» TASK GOAL
In the listing below, print exactly the lines from the first through the one that contains "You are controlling".

» SUPPLIED DATA
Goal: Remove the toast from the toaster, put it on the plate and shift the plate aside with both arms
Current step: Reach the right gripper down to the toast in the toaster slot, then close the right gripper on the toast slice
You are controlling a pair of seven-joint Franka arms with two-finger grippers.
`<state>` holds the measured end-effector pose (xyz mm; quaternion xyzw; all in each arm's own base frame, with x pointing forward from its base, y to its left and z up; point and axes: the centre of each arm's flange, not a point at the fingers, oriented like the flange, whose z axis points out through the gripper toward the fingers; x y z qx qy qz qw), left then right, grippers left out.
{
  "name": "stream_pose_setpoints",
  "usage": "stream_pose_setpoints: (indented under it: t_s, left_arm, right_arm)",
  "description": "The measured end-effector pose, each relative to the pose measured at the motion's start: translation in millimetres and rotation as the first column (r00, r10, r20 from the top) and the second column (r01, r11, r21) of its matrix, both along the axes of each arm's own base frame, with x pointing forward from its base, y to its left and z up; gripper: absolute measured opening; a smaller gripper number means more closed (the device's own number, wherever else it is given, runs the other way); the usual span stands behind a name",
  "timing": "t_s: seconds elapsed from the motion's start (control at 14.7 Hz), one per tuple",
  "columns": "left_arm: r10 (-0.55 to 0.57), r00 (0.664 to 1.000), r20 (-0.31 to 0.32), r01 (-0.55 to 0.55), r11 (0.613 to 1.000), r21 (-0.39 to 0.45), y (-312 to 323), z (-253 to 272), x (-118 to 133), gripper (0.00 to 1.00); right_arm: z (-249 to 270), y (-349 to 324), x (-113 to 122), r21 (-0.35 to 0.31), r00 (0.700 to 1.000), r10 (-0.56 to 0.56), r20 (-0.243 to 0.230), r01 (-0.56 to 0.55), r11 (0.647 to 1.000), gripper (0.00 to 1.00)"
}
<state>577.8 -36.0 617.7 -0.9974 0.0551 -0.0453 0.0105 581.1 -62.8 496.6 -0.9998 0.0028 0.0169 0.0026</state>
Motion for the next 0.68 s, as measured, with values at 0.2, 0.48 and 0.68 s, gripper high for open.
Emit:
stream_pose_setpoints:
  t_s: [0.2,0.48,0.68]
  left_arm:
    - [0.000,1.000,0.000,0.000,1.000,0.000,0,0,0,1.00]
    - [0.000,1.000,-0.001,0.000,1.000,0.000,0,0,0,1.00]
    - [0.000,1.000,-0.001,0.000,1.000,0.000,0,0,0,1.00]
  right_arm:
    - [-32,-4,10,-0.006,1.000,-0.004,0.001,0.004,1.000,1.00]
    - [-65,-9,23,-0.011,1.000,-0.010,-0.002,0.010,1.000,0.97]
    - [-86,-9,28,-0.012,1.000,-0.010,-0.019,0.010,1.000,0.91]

» WRITTEN SOLUTION
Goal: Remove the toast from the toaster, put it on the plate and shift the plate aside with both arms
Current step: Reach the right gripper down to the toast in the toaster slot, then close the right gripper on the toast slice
You are controlling a pair of seven-joint Franka arms with two-finger grippers.

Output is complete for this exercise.